> **ASSIGNMENT**
Scan the listing below for the word "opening", then copy each line that has it.

> **DATASET CONTENT**
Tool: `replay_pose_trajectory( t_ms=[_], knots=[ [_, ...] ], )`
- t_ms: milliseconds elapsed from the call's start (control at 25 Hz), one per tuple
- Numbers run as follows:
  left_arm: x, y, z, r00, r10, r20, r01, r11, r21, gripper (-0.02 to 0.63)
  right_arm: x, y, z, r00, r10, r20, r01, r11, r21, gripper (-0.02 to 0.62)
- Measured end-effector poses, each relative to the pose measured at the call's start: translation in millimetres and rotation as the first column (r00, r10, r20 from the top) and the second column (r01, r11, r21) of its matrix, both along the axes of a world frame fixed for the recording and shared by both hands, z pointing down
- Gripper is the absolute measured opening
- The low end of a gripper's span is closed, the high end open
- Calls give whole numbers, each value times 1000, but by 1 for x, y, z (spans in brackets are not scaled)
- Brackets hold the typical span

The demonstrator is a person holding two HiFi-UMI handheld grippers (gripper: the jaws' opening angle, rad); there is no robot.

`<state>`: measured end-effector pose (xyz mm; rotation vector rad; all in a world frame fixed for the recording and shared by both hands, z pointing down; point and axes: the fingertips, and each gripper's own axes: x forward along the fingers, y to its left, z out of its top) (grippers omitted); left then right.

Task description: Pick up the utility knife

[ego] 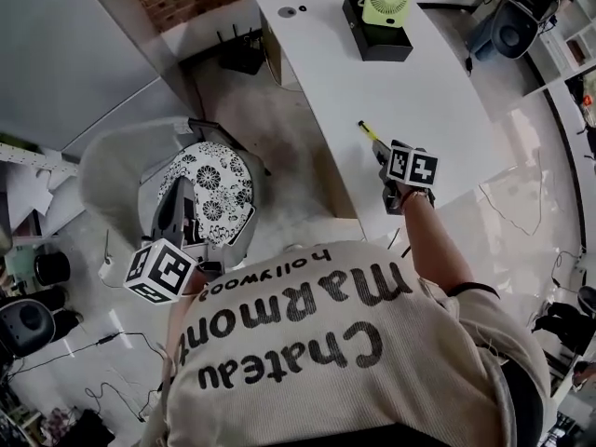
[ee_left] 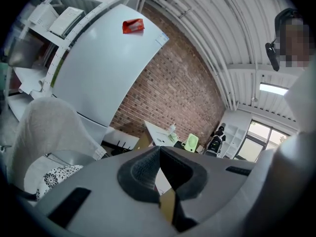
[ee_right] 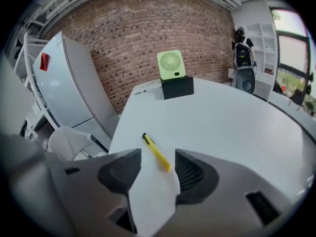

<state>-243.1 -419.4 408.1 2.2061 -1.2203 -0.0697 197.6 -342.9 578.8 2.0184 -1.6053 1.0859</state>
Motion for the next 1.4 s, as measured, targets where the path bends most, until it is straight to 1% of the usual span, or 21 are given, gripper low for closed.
replay_pose_trajectory(
  t_ms=[160, 320, 400, 520, 600, 840, 1040, 1400],
  knots=[
    [-7, -2, 4, 1000, -21, 11, 21, 1000, -8, 2, -3, -8, 9, 993, -103, -65, 100, 994, -44, 255],
    [-9, 0, 9, 999, -38, 9, 38, 999, -16, 2, -7, -12, 21, 972, -205, -114, 194, 975, -105, 267],
    [-9, 2, 12, 999, -46, 13, 47, 999, -21, 2, -7, -13, 27, 966, -232, -117, 218, 968, -126, 270],
    [-8, 6, 15, 998, -64, 14, 65, 997, -33, 2, -7, -15, 30, 959, -266, -102, 251, 958, -135, 281],
    [-4, 11, 15, 997, -73, 20, 73, 997, -36, 2, -5, -16, 30, 952, -291, -91, 277, 950, -145, 275],
    [9, 33, 11, 990, -137, 23, 137, 990, -33, 2, -1, -14, 31, 942, -329, -72, 313, 934, -173, 247],
    [23, 62, 8, 983, -181, 33, 183, 982, -55, 2, 0, -13, 33, 937, -345, -59, 325, 919, -224, 229],
    [51, 103, 5, 971, -234, 44, 236, 970, -57, 2, 5, -13, 31, 930, -365, -45, 346, 909, -232, 199]
  ],
)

> **ANSWER BOX**
- Gripper is the absolute measured opening
The demonstrator is a person holding two HiFi-UMI handheld grippers (gripper: the jaws' opening angle, rad); there is no robot.

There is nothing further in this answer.